He Waka Eke Noa –- We are all in this together, according to the Prime Minister.
Except that we’re not says Social Credit Party leader Chris Leitch.
“After pressure from employees, Fletcher Building executives have shown the way with their decision to take a 30 per cent pay cut and now other company boards, top executives and central and local body politicians need to follow their lead and take a cut too.
“The leaders of our country and industry are lagging way behind with leadership when it comes to their own remuneration.
“With thousands of workers now out of a job, and hundreds of thousands more on significantly reduced income, and likely to be for some time, it’s time for those on big incomes to show solidarity with the rest of the country and take a 30 percent cut too.
“The country’s legal and accounting firms, insurance companies and banks should not be excluded from the cuts either.
“With the money not paid out in salaries, companies could set up a fund to support employees struggling in the current circumstances or donate it to the Salvation Army, City Mission, or other organisations supporting people struggling in the current environment.
“We’ve started a web page that lists all the companies, boards, top executives and politicians who have taken a cut and registered. Those who take a cut will be able to post details of the cuts on-line.
“Employees will be able to check the page to see whether their company executives, company board or politicians have posted whether they’ve taken a cut and for how long.”
futuret said:
https://www.theburningplatform.com/2020/04/07/did-bill-gates-buy-the-cdc/
K R Bolton said:
Such a measure is only really a morale booster. If everyone did this – like the old panacea of ‘taxing the rich’ – the accumulated amount saved for investment would amount to damn-all.
Social Credit as both a policy and a philosophy has the premises for a cure not only of symptoms but of causes:credit issued without recourse to debt and usury, and a national dividend (of which the now popular idea of a Universal Basic Income approaches something vaguely similar). There is also the option of the ‘Tobin Tax’, a 1% tax on all bank transactions without recourse to other taxation; and voucher currencies for community purposes.
During the 1930s NZ had a burgeoning Social Credit movement, and its ideas heavily influenced the First Labour government, which used Reserve Bank credit to get NZ out of the Depression, through its funding of state housing. Subsequent governments don’t have the foggiest idea, and ridicule SC as ‘funny money’ which is a moronic way of deflecting attention from the ignorance and cowardice of those who nominally ‘govern’ at the behest of those who rule.

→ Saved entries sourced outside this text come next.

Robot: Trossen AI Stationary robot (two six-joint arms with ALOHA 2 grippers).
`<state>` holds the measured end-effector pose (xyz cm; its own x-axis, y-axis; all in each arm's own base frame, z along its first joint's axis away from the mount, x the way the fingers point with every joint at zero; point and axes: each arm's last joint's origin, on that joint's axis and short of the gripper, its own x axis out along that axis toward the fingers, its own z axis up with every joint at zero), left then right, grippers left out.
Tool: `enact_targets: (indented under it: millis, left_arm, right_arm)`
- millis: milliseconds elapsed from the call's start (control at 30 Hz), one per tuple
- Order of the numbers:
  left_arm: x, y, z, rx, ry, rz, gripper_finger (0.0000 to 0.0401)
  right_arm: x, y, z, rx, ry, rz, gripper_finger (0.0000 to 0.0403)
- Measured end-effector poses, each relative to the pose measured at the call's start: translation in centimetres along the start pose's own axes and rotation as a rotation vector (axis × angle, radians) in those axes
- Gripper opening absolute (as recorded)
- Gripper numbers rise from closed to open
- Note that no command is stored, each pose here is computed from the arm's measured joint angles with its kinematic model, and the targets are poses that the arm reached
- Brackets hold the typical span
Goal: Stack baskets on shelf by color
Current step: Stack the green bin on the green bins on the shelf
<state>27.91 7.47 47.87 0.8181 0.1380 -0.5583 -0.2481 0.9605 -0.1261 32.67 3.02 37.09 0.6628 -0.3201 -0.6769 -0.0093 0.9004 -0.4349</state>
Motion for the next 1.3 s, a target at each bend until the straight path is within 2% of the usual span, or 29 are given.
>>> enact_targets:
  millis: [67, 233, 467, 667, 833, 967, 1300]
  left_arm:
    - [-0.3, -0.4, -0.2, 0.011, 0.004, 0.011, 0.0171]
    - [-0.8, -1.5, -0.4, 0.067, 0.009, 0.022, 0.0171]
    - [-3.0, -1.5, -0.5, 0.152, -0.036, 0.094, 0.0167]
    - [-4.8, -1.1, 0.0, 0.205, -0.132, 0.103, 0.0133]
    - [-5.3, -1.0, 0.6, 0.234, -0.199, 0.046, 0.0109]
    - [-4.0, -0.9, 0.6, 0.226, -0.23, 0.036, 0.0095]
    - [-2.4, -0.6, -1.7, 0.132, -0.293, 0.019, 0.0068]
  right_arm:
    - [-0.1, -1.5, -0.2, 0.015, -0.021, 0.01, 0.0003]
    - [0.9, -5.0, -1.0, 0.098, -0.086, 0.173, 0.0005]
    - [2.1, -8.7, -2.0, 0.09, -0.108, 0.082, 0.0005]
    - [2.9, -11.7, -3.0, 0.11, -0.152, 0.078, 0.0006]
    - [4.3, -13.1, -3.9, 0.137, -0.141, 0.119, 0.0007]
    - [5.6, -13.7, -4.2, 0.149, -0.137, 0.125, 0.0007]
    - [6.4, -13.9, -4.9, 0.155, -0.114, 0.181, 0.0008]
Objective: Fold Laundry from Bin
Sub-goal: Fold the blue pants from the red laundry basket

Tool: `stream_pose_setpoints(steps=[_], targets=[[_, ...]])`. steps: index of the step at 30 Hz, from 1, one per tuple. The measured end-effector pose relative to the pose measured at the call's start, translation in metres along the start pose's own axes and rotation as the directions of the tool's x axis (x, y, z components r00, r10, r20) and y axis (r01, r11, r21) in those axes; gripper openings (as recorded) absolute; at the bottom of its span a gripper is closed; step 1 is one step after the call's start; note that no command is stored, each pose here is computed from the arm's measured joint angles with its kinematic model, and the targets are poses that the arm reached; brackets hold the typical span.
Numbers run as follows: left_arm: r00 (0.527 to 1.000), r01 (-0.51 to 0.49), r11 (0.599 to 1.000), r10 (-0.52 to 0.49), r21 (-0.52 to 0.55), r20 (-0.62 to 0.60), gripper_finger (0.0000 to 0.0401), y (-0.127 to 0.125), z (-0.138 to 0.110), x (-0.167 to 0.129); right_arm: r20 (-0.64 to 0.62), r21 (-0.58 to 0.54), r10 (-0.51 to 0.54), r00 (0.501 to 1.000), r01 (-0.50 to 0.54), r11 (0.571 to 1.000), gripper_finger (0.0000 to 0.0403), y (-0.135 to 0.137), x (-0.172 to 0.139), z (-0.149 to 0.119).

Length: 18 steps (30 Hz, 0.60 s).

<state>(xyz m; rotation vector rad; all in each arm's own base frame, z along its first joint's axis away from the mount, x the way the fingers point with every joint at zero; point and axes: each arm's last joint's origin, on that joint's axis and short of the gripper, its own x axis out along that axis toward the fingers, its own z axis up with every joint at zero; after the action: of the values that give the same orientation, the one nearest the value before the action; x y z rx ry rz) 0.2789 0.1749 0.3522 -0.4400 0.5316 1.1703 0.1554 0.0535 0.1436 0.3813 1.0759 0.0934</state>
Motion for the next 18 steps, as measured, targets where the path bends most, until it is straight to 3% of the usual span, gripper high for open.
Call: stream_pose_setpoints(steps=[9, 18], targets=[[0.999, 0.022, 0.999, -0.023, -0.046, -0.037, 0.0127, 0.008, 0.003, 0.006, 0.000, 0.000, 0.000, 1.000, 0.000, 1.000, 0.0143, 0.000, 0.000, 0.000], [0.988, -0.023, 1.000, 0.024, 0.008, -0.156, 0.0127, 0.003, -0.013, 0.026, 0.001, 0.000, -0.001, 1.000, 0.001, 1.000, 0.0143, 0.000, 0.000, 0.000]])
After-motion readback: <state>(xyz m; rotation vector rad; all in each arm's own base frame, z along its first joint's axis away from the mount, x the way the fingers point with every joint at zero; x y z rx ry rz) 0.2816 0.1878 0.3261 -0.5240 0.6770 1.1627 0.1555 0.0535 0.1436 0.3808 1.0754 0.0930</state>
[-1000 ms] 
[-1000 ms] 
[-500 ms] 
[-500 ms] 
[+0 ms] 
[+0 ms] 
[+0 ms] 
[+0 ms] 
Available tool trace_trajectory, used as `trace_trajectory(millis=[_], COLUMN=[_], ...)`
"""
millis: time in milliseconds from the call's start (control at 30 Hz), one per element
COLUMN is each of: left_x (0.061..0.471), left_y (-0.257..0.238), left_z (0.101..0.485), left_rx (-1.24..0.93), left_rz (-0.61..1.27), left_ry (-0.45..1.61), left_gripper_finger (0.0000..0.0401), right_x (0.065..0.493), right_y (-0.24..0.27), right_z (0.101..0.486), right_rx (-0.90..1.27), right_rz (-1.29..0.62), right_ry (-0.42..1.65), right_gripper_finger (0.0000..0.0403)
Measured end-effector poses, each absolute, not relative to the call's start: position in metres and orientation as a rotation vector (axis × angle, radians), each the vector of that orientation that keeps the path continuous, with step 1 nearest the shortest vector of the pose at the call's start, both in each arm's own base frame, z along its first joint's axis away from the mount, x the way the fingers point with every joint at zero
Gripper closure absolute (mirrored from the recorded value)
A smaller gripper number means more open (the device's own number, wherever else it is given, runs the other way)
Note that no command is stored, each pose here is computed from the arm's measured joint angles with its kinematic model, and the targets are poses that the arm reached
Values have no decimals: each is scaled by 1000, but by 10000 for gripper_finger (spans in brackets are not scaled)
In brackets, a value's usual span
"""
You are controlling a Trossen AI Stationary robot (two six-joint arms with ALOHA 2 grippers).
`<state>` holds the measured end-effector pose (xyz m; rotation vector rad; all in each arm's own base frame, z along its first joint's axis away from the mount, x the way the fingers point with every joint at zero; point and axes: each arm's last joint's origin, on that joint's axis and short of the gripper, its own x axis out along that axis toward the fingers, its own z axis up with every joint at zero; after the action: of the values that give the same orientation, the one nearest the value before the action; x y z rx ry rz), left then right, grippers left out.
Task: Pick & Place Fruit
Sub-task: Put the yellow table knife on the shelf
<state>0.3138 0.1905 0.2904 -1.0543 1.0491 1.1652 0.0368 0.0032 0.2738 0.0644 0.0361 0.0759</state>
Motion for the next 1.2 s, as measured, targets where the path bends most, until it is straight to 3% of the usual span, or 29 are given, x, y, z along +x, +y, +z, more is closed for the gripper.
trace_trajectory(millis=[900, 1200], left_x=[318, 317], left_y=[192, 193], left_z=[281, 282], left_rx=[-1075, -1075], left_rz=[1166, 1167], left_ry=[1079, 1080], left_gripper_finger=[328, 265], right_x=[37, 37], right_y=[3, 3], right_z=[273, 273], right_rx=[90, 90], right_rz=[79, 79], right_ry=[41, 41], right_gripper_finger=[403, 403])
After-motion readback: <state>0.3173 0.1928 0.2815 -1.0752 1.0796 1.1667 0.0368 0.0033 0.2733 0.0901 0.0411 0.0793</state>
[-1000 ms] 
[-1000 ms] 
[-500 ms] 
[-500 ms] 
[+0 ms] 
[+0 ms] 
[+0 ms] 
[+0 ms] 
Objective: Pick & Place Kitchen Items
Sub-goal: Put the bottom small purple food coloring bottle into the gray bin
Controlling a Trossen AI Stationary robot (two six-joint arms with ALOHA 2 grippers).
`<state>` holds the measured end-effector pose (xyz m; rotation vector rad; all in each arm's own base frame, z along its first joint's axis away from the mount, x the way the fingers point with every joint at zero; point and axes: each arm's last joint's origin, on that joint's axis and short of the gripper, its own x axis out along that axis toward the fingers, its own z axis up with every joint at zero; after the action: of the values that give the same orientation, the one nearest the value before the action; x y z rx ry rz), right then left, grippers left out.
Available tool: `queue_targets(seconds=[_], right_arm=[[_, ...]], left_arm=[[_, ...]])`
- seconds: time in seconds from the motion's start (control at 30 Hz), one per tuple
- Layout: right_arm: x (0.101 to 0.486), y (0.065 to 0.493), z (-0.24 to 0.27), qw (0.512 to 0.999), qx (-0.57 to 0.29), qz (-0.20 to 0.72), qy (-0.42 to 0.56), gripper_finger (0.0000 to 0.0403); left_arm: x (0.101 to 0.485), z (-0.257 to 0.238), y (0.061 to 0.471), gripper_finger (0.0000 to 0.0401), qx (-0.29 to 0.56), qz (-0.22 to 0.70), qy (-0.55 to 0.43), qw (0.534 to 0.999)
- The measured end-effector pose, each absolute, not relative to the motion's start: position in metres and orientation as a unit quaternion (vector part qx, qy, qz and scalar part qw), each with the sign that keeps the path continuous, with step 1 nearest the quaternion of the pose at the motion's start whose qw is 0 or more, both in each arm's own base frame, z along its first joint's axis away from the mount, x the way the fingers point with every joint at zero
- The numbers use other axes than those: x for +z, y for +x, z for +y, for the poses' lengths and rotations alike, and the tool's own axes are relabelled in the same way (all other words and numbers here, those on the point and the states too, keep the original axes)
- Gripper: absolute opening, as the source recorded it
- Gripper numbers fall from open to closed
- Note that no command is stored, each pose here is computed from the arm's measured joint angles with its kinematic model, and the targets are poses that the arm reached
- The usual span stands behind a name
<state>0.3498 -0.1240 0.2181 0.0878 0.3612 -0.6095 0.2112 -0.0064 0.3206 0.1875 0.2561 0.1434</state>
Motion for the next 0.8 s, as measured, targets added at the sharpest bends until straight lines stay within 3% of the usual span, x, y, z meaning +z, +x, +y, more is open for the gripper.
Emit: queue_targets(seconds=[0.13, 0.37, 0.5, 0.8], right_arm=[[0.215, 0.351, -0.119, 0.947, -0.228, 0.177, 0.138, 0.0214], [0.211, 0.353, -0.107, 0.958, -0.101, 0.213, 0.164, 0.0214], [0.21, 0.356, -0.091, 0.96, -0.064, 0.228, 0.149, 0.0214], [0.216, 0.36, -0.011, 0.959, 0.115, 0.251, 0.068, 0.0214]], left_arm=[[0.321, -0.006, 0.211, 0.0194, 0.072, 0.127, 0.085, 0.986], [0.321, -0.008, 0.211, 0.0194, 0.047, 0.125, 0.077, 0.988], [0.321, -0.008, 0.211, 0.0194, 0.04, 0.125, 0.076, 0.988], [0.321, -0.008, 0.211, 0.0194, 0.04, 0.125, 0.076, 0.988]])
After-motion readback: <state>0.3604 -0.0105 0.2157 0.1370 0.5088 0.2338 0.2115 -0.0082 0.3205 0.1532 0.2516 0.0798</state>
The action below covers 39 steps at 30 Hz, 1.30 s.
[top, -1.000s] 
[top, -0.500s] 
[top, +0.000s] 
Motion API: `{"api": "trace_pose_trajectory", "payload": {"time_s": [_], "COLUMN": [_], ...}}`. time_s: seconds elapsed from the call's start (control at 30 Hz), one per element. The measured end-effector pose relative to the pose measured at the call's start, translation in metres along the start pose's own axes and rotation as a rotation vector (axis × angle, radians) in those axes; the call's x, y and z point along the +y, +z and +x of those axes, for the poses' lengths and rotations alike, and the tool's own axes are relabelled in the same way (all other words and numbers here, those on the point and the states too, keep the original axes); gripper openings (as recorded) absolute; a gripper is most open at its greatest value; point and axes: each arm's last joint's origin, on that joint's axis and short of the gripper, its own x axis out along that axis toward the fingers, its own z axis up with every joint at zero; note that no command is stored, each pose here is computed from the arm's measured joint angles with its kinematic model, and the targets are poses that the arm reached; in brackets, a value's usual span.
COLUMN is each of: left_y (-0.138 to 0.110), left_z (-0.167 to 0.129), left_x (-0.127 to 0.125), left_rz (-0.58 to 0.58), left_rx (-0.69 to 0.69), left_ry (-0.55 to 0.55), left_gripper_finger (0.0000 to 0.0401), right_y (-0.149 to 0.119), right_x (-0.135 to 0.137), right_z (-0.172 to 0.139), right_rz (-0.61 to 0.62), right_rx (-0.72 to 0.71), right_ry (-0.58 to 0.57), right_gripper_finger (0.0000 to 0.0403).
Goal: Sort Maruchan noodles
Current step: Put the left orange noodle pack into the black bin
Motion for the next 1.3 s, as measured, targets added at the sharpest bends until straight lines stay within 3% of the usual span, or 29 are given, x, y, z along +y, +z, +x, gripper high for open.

Yet the premise is straight-forward: if private banks can create credit as a profit -making commodity (via interest) then the state (or a public credit authority) can create credit as a public service reflecting the needs of production and consumption. Many figures in banking, including Don Brash when Reserve Bank governor, have conceded that governments can create their own credit without inflationary consequences.
WW is to be congratulated for even publishing Mr Leitch’s press release. The media has consistently given the silent treatment to SC for decades, while the policy remains the only one that is actually relevant. It seems that the party has declined proportionate to the extent that SC policies are needed: A reflection on the mass ignorance of the times, premised on the uselessness of the mass media and the gutless stupidity of politicians.